Áreas rurais preservaram o conhecimento maia
Quando as cidades-estado caem, grande parte do conhecimento institucional desses lugares teria sido preservado à medida que os administradores se mudavam para as áreas rurais vizinhas, sugere Masson. “Tudo o que as pessoas dizem que acabou no colapso maia, você vê renascer na sociedade maia pós-clássica”, explica ela.
Quando chegou o momento de construir uma nova capital, algumas dessas pessoas, ou seus descendentes, teriam ajudado a reconstruir uma estrutura institucional.
“É uma descoberta realmente empolgante”, diz Elizabeth Paris, arqueóloga da Universidade de Calgary (Canadá) que trabalhou em Mayapan. Embora ela não tenha participado desse trabalho recente, Masson foi seu supervisor de doutorado.
Paris diz que esse padrão da população se tornar mais rural entre os períodos de Chichén Itzá e Mayapan provavelmente já vinha ocorrendo há muito mais tempo, e provavelmente também se repetiu quando cidades outrora poderosas como Tikal e Calakmul caíram no período clássico.
“Em alguns aspectos, eles mudaram, mas em outros, a maneira como continuaram fazendo as coisas é notavelmente estável ao longo dos séculos”, afirma ela. À medida que os reinos caíam, outros preenchiam o vácuo. “Não se trata de uma devastação em toda a comunidade.”
O estudo é um bom exemplo do que acontece quando os arqueólogos analisam o contexto mais amplo das cidades e não apenas os maiores monumentos. “O canto de sereia da pirâmide é muito forte – adoramos escavar pirâmides”, diz Paris. “Mas você aprende muito mais, mesmo que seja apenas sobre as pirâmides, quando analisa a região como um todo.”
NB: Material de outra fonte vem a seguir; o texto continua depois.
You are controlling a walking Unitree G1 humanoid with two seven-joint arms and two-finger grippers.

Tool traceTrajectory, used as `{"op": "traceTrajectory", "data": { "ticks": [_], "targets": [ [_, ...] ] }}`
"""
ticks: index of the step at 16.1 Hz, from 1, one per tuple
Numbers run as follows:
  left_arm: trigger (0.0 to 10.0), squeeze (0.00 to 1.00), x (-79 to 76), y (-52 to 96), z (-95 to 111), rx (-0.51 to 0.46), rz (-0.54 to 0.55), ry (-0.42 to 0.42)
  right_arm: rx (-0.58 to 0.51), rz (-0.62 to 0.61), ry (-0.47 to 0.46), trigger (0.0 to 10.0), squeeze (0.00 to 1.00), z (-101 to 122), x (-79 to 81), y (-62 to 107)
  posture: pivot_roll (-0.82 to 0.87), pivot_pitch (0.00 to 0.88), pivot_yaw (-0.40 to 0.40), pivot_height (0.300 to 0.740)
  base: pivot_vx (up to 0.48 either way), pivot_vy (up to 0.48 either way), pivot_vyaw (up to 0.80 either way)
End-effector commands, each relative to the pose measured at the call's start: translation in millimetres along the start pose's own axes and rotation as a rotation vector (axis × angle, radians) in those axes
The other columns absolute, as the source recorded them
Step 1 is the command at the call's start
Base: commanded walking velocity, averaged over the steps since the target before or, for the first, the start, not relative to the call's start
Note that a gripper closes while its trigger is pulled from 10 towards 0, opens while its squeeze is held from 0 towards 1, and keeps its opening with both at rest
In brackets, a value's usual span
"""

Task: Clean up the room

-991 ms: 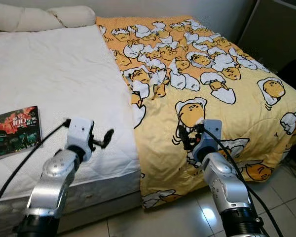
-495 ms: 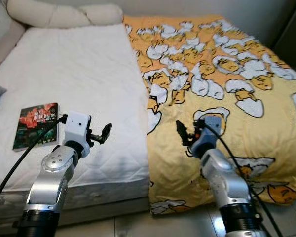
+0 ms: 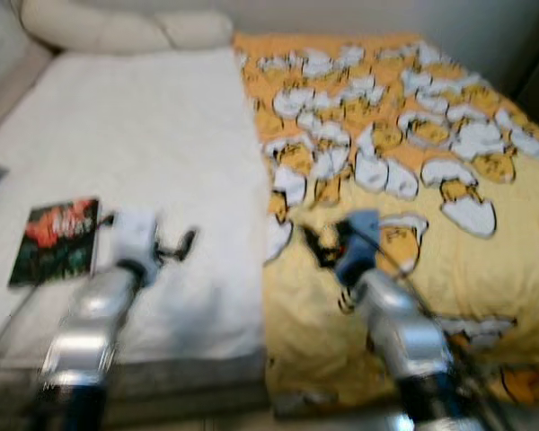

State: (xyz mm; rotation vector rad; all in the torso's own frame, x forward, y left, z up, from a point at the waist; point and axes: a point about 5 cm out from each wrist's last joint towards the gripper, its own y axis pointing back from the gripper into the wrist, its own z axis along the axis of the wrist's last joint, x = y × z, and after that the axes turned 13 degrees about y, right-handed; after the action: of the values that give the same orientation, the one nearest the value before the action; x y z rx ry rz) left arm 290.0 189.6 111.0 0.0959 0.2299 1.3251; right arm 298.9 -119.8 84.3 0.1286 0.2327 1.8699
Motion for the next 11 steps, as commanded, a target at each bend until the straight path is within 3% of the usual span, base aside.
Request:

O que aconteceu com Mayapan?
O governo de coalizão de Mayapan não durou muito. Em algum momento entre 1441 e 1461, um clã chamado Xiu acabou se revoltando e matando muitos membros da família Cocom que controlava a cidade. Embora as pessoas ainda vivessem em partes da cidade murada, a estrutura de poder e o controle que Mayapan exercia sobre o campo ao redor foram quebrados, assim como seu antecessor Chichén Itzá.
Outras pesquisas mostraram que, quando a dinastia política de Mayapan caiu, as pessoas voltaram a morar no campo. O período colonial espanhol trouxe mudanças drásticas para a sociedade de Yucatán, mas os descendentes modernos dos maias preservam algumas culturas e rituais antigos na região. A cidade de Telchaquillo, que fica ao lado das ruínas de Mayapan, ainda está repleta de falantes da língua maia.
“Conseguimos provar que muitos aspectos culturais não mudaram até hoje, eles permanecem os mesmos”, afirma Delgado. “Tenho orgulho de ser maia e de trabalhar com os vestígios do que nossos ancestrais fizeram.”